[8.0.0rc1] Builds hang on Windows with --experimental_collect_worker_data_in_profiler.
Description of the bug:
When upgrading to bazel 8 (from a pre-release of bazel 7.4.0), we're observing hangs of bazel when building our codebase on Windows. The hangs happen both on CI and locally, but don't seem to be 100% reproducible.
I've attached a bazel profile, compact execution log, and jstack traces of the two relevant (I believe) java processes for the build. Let me know if I can support you with more debug information.
Which category does this issue belong to?
No response
What's the simplest, easiest way to reproduce this bug? Please provide a minimal example if possible.
I've not been able to reproduce this on our public codebase, and will investigate further reductions only if the current debug information isn't sufficient.
Which operating system are you running Bazel on?
Windows 11
What is the output of bazel info release?
No response
If bazel info release returns development version or (@non-git), tell us how you built Bazel.
No response
What's the output of git remote get-url origin; git rev-parse HEAD ?
No response
If this is a regression, please try to identify the Bazel commit where the bug was introduced with bazelisk --bisect.
No response
Have you found anything relevant by searching the web?
No response
Any other information, logs, or outputs that you want to share?
Stack traces and the profile to me look indistinguishable from a build that just waits for long-running actions to finish (but of course they are taking very long).
If possible, could you try to bisect this down to a particular rolling release or even commit? Bazelisk accepts individual Bazel commits.
@bazel-io flag
Okay we're getting somewhere: disabling --experimental_collect_worker_data_in_profiler stops the hangs from occurring (so this might not be a release blocker after all). We also had this enabled on 7.3/7.4, but it might be that the option is just silently ignored on those branches?
I got hangs back to (at least) 8.0.0-pre20240516.1, then in my manual bisecting I switched to an older version that didn't have the flag,
Enabling that flag by default was reverted, due to flakiness in the multiplex_worker tests in https://github.com/bazelbuild/bazel/commit/a9525c701125664bb9daf5637084e85dff186d31
Unfortunately, there's no PRs or external history associated with this flag.

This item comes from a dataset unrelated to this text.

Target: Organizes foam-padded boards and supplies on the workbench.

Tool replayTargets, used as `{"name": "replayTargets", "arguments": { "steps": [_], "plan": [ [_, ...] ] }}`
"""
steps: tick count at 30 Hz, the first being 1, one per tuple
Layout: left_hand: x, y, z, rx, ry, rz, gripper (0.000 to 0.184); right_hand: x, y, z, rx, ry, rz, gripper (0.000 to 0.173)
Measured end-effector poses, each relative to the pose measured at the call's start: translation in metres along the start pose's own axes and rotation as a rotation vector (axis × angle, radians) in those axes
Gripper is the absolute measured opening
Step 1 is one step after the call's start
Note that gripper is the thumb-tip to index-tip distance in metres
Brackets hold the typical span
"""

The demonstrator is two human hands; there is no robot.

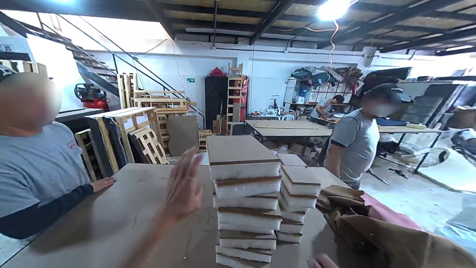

It didn't do anything on Windows before the revert: https://github.com/bazelbuild/bazel/commit/a9525c701125664bb9daf5637084e85dff186d31#diff-b572d41bff84fa61b397e97467a898b32baf118421a0b06859e3fa04c556a7ebL219
I don't know how it works, but maybe this if should be brought back?
@bazel-io fork 8.0.0
@zhengwei143 @bigelephant29 just checking in, what's the status of this? Do we know if it's a regression in 8.0.0rc1/2?
Do we know if it's a regression in 8.0.0rc1/2?
Yes it is. @bigelephant29 I think we should fix this issue separately from enabling --experimental_collect_worker_data_in_profiler by default. @fmeum has identified the issue in https://github.com/bazelbuild/bazel/issues/23952#issuecomment-2407308701.
We probably also want to cherry-pick https://github.com/bazelbuild/bazel/commit/b2664b1e4d60b5de8536242721f09841b30e6610 then
A fix for this issue has been included in Bazel 8.0.0 RC3. Please test out the release candidate and report any issues as soon as possible. If you're using Bazelisk, you can point to the latest RC by setting USE_BAZEL_VERSION=8.0.0rc3. Thanks!